About this exercise - Below is a listing from which only part is wanted; return exactly the lines from the one with "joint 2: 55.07" up to and including the one with "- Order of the".

Material provided -
§ §
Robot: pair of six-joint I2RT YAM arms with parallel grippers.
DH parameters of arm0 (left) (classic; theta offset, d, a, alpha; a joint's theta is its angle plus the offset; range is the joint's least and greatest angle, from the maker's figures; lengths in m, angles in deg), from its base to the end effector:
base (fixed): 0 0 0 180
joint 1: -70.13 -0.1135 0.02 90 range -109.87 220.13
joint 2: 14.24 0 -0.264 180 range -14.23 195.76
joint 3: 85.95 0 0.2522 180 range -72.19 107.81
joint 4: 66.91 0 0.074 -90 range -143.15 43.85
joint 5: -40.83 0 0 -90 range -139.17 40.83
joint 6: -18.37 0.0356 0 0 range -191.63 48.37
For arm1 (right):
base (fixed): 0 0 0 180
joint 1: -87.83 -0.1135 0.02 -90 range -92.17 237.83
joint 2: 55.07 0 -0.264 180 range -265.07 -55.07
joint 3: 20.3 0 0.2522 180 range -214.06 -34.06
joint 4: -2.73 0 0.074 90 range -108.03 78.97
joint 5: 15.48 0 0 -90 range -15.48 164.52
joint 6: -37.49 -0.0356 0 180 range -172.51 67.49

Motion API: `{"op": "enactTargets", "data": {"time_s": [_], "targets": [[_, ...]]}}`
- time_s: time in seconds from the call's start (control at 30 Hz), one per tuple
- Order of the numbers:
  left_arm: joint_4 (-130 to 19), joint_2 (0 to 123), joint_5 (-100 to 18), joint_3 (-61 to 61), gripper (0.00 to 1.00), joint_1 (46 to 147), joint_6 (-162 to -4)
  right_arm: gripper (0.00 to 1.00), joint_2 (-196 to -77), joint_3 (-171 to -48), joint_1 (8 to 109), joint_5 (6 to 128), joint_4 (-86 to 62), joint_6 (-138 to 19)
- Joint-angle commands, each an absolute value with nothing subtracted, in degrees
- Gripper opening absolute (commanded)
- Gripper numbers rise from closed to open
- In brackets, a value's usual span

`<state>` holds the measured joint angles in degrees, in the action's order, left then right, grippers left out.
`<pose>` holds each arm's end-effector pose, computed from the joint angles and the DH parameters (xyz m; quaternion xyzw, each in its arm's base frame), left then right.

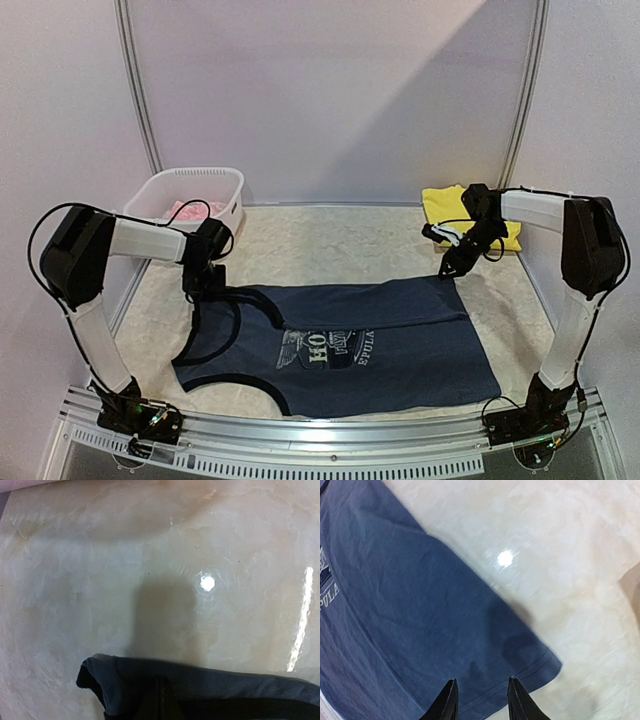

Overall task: Fold and stack the mixed laundry pile
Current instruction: Move the 1/3-folded tank top to the center of the board.

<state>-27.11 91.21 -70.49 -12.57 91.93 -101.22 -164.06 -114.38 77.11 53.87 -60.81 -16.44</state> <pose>0.3181 -0.1133 0.1322 -0.0950 0.9662 0.0975 0.2187 0.3623 0.0814 0.1931 -0.4052 0.8912 0.1523 0.1357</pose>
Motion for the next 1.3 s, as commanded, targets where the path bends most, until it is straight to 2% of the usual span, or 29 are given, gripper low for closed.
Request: {"op": "enactTargets", "data": {"time_s": [0.0, 0.4, 0.6, 0.73, 1.07, 1.2, 1.27], "targets": [[-26.28, 93.72, -69.74, -11.89, 0.0, 92.11, -100.84, 0.34, -168.56, -118.32, 77.49, 55.95, -61.84, -17.1], [-25.05, 94.63, -70.31, -8.38, 0.0, 92.17, -98.98, 0.32, -174.31, -117.8, 78.37, 65.59, -58.65, -15.86], [-25.2, 95.72, -70.21, -6.41, 0.0, 92.1, -98.03, 0.23, -176.66, -119.65, 80.51, 68.0, -58.63, -16.79], [-25.56, 96.93, -69.79, -4.04, 0.0, 92.15, -97.55, 0.21, -177.7, -120.02, 81.76, 69.27, -58.11, -17.17], [-28.2, 97.99, -68.51, 1.71, 0.0, 92.7, -94.07, 0.22, -177.16, -120.55, 82.83, 69.47, -58.99, -17.46], [-28.07, 93.16, -66.96, 4.1, 0.01, 94.65, -91.05, 0.28, -172.24, -123.01, 82.91, 63.49, -64.79, -16.16], [-26.42, 89.46, -66.58, 5.5, 0.06, 97.06, -87.96, 0.33, -167.03, -123.33, 82.85, 61.17, -68.07, -14.8]]}}
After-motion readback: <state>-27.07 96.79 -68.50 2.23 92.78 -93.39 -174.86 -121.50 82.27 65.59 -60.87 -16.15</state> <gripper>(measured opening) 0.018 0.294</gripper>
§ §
Reply -
joint 2: 55.07 0 -0.264 180 range -265.07 -55.07
joint 3: 20.3 0 0.2522 180 range -214.06 -34.06
joint 4: -2.73 0 0.074 90 range -108.03 78.97
joint 5: 15.48 0 0 -90 range -15.48 164.52
joint 6: -37.49 -0.0356 0 180 range -172.51 67.49

Motion API: `{"op": "enactTargets", "data": {"time_s": [_], "targets": [[_, ...]]}}`
- time_s: time in seconds from the call's start (control at 30 Hz), one per tuple
- Order of the numbers:

Nothing further is needed for the answer.